LWN.net Logo

Development

Data mining with Orange

By Nathan Willis
July 4, 2012

Orange is a GPLv3 Python module for mining, classifying, and visualizing data. The main problem it endeavors to help you solve is machine learning — analyzing and modeling a set of test data so that you can use it to make predictions about new data collected in the wild. Although you can use it to write standard interpreted Python scripts, the project also comes with a "visual programming" interface. Whether visual programming proves useful may depend as much on the programmer as on the data, but Orange makes it simple to explore your data set either way.

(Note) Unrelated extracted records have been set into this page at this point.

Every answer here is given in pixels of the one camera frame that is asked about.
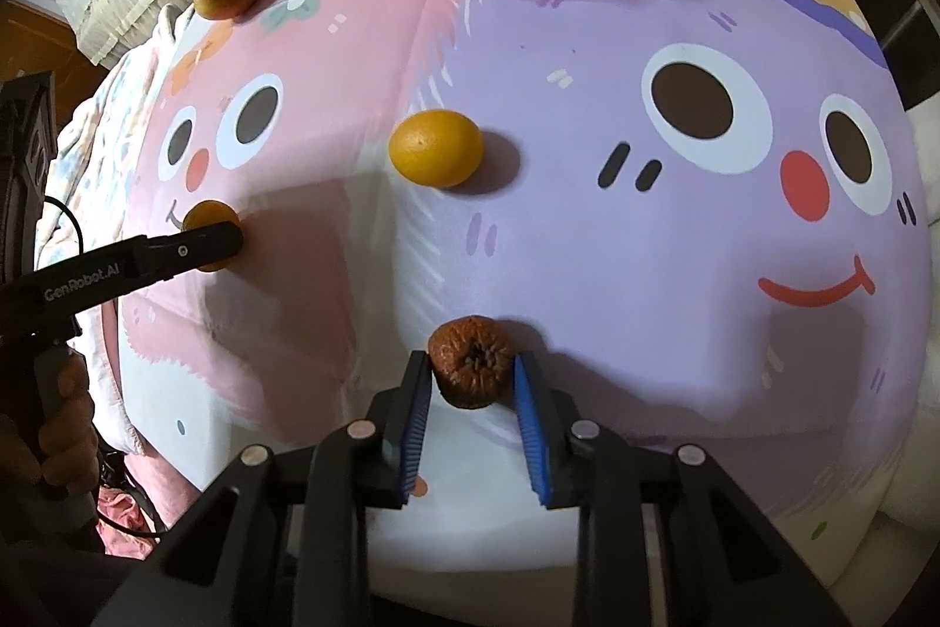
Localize small wrinkled brown fruit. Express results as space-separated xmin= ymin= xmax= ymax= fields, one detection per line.
xmin=427 ymin=315 xmax=516 ymax=409

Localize person's left hand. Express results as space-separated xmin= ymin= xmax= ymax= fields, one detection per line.
xmin=2 ymin=350 xmax=100 ymax=497

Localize small yellow-orange citrus near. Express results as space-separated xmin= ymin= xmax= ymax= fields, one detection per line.
xmin=182 ymin=199 xmax=244 ymax=274

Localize small yellow-orange citrus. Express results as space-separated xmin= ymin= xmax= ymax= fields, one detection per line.
xmin=387 ymin=110 xmax=484 ymax=189
xmin=182 ymin=199 xmax=244 ymax=274

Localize small yellow-orange citrus far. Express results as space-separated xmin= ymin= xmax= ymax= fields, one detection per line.
xmin=387 ymin=110 xmax=484 ymax=189

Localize cartoon printed table cloth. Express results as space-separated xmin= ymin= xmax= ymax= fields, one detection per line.
xmin=38 ymin=0 xmax=932 ymax=582

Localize black cable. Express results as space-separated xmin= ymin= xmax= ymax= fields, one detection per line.
xmin=39 ymin=194 xmax=86 ymax=264

The Orange project site provides nightly-build tar downloads, as well as a .deb package repository. In addition to Python (2.6 or 2.7 only), Orange uses the Graphviz library extensively to build visualizations. Orange Canvas, the visual programming tool, requires Qt4.

The fundamentals

Orange is designed to ingest text-based data files; it understands the C4.5 file format popular in the machine learning crowd, but it has a native, tab-delimited file format, too. In Orange's format, the first three lines are reserved for domain information: the first line holds the attribute names, the second line holds the data type for each attribute, and the third line lets you denote special features of specific attributes. The most important special feature is class, which designates an attribute as the distinguishing characteristic of the statistical classes you are out to investigate. The remainder of the file is data, one case per line.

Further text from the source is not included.